* [Stored entries]:
- - - -

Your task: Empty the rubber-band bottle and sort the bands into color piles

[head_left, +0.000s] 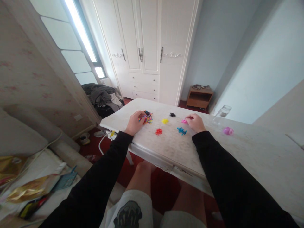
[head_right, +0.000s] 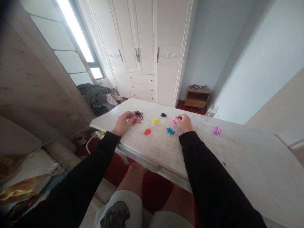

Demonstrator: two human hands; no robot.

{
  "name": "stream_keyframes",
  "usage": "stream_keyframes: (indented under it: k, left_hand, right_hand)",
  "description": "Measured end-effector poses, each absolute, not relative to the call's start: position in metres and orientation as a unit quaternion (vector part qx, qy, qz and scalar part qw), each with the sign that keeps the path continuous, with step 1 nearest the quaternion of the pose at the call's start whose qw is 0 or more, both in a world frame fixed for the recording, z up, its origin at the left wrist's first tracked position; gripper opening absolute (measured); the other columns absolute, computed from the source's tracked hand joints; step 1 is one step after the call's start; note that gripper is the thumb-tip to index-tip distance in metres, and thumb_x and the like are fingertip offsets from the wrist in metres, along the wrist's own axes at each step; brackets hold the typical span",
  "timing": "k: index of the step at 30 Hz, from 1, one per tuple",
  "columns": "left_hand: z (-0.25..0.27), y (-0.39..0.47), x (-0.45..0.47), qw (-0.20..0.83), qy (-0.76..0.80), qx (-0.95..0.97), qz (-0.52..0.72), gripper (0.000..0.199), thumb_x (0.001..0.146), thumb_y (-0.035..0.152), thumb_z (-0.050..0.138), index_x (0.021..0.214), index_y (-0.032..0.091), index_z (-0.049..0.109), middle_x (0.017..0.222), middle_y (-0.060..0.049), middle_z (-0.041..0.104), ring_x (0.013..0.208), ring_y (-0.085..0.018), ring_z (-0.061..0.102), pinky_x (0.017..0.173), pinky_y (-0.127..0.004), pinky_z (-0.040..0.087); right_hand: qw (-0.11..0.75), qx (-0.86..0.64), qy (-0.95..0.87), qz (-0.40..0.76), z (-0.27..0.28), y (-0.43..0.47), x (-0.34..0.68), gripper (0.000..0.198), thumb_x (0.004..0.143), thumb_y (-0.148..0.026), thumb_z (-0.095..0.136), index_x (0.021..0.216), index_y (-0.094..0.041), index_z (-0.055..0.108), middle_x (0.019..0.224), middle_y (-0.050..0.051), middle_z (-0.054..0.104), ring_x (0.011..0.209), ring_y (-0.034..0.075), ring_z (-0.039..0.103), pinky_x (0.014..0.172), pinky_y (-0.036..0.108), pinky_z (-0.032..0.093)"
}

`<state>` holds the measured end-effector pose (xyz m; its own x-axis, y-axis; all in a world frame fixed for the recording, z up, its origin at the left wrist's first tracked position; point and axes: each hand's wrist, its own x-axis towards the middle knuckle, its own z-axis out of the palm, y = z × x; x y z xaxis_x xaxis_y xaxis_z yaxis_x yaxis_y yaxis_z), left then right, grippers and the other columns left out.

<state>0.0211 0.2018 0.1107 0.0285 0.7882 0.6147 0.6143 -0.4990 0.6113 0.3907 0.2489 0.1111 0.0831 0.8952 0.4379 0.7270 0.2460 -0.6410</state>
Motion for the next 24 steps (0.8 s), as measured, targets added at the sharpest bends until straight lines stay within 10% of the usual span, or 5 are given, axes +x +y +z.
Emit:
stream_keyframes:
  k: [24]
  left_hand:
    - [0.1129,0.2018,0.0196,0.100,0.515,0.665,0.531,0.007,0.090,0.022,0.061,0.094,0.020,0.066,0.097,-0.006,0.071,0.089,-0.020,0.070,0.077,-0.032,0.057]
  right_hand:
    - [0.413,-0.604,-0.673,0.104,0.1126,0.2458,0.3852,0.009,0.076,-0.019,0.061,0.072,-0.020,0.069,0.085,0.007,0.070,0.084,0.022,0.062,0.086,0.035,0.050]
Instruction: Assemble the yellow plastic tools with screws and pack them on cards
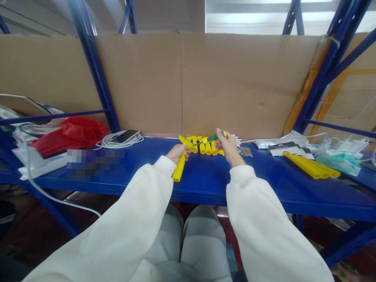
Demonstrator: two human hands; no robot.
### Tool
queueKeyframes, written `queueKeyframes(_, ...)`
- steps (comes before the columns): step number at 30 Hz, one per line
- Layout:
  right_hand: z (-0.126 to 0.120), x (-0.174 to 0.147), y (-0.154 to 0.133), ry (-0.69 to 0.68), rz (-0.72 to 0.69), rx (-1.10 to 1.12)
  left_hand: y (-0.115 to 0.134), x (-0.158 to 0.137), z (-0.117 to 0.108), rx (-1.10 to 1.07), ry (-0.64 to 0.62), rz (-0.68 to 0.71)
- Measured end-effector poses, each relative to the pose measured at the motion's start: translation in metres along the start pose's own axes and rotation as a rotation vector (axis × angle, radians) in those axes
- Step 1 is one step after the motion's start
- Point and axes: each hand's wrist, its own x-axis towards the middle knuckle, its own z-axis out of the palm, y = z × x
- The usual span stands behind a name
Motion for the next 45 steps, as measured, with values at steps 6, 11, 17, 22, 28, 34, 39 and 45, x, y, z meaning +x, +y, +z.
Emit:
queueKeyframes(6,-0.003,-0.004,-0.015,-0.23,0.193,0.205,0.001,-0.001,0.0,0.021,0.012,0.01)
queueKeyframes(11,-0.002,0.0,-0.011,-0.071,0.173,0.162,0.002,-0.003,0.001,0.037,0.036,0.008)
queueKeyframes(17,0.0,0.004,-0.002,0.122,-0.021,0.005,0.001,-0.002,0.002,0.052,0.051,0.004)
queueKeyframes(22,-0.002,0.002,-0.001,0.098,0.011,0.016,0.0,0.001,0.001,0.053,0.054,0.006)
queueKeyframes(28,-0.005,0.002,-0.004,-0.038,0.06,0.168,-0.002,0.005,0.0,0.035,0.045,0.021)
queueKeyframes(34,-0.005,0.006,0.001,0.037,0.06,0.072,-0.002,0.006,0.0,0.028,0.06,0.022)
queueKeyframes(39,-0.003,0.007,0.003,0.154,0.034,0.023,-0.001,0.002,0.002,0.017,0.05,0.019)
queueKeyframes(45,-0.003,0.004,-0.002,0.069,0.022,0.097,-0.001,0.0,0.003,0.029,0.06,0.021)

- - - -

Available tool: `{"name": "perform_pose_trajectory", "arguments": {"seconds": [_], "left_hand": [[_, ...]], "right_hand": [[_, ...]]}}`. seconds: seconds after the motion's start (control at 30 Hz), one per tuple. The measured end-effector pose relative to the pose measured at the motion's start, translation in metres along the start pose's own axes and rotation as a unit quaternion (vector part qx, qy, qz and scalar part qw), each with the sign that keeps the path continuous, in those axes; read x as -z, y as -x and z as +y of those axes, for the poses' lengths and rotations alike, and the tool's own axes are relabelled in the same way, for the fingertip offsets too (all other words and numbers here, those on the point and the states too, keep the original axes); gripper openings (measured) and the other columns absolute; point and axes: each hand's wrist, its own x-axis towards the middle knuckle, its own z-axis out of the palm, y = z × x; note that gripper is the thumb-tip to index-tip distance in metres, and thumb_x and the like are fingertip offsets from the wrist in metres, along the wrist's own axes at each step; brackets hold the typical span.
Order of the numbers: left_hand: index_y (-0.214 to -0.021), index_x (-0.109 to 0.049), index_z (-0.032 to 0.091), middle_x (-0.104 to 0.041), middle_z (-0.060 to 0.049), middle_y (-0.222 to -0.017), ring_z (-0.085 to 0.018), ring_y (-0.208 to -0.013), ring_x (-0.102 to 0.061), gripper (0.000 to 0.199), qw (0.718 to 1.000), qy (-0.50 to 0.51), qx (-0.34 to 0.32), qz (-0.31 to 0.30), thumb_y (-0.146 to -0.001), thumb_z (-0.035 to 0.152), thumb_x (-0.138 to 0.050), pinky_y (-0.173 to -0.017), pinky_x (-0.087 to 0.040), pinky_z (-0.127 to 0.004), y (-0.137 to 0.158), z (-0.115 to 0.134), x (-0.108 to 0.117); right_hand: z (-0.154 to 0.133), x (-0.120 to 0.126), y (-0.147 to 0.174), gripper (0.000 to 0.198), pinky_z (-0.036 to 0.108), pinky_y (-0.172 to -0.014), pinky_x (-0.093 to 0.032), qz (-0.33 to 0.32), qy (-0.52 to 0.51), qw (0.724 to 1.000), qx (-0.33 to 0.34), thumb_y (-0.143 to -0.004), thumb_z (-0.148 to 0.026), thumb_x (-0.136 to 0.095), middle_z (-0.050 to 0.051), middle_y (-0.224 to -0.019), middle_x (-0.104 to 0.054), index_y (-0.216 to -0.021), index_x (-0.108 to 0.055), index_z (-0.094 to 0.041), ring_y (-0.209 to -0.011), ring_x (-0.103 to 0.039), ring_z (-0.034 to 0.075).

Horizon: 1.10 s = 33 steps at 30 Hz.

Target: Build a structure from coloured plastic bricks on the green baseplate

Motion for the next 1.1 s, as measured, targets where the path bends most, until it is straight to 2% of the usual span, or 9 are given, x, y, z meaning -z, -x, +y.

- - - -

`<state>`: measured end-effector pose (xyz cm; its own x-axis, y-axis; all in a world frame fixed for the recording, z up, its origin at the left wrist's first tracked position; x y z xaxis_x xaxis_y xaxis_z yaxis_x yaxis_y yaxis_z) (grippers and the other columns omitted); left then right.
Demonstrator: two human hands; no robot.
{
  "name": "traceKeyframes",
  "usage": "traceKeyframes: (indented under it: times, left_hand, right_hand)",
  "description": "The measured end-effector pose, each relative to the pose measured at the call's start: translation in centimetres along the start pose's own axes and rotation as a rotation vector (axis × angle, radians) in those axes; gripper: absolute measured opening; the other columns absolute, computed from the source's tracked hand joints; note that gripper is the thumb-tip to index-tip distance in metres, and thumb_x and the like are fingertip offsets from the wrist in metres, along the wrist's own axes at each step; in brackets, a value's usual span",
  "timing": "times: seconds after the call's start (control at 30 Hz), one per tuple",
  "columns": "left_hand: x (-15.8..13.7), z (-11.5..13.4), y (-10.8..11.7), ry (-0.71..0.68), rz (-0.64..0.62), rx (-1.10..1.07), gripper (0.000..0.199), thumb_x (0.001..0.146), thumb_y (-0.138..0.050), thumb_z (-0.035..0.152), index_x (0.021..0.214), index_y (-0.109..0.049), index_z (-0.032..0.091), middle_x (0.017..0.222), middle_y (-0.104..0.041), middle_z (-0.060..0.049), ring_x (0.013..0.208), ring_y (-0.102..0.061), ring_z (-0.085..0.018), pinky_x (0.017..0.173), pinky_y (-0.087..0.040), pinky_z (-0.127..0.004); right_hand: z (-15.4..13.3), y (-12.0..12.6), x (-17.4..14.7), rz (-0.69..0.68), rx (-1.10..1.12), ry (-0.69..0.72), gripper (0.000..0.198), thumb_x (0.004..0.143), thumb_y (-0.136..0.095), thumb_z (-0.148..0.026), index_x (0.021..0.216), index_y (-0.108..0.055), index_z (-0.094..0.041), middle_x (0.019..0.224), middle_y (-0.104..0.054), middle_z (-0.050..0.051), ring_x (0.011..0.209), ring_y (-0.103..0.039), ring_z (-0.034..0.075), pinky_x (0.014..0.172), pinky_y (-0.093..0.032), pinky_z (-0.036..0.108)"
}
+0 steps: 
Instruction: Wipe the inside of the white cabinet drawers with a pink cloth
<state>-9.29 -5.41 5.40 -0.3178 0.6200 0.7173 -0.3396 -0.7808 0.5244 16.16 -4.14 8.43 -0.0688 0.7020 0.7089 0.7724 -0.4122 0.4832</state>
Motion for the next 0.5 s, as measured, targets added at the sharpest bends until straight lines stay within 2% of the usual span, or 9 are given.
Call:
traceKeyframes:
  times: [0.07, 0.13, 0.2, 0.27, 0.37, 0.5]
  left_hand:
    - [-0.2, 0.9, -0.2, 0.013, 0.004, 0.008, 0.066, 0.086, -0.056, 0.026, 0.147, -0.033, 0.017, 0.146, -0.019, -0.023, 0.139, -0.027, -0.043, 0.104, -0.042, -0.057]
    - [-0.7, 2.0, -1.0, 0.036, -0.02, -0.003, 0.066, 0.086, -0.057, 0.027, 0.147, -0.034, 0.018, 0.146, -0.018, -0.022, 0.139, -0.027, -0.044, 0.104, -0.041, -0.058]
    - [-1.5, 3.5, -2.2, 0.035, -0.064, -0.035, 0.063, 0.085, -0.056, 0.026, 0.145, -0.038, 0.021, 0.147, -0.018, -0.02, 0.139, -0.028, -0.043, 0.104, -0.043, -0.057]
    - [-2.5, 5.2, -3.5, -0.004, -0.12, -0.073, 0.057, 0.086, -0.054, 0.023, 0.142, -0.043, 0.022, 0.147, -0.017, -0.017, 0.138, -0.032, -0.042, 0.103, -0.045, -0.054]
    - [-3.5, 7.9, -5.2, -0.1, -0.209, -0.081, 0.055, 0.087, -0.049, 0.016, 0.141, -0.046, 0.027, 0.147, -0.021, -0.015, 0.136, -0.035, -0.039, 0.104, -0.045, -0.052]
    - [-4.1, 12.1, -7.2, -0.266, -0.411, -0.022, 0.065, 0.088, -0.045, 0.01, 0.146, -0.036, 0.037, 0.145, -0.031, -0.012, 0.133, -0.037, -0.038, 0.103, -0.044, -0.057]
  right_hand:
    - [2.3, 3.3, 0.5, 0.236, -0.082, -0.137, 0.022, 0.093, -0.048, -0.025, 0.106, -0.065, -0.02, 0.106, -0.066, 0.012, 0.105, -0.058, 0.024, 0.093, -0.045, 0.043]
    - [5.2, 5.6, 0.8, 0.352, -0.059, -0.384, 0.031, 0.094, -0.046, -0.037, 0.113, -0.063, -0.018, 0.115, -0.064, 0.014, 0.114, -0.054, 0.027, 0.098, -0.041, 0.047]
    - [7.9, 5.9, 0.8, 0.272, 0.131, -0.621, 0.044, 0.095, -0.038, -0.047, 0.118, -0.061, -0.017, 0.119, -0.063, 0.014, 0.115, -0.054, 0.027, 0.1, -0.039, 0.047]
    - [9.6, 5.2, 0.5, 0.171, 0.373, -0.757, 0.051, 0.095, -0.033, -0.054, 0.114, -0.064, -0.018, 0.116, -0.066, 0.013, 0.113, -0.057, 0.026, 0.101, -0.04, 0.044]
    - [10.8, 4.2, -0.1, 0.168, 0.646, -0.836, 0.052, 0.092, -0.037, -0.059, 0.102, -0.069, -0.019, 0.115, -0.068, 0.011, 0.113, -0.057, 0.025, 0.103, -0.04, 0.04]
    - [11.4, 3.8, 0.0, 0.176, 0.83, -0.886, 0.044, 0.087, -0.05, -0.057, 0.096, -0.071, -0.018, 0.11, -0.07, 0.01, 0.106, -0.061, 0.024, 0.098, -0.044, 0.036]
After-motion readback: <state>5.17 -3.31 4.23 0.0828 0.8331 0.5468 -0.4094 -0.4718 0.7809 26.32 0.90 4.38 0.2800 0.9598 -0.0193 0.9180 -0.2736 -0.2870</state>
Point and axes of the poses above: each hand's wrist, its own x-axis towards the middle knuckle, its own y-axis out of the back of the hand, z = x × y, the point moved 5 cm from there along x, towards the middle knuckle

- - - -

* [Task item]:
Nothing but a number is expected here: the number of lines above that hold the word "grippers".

* [Solution for this problem]:
2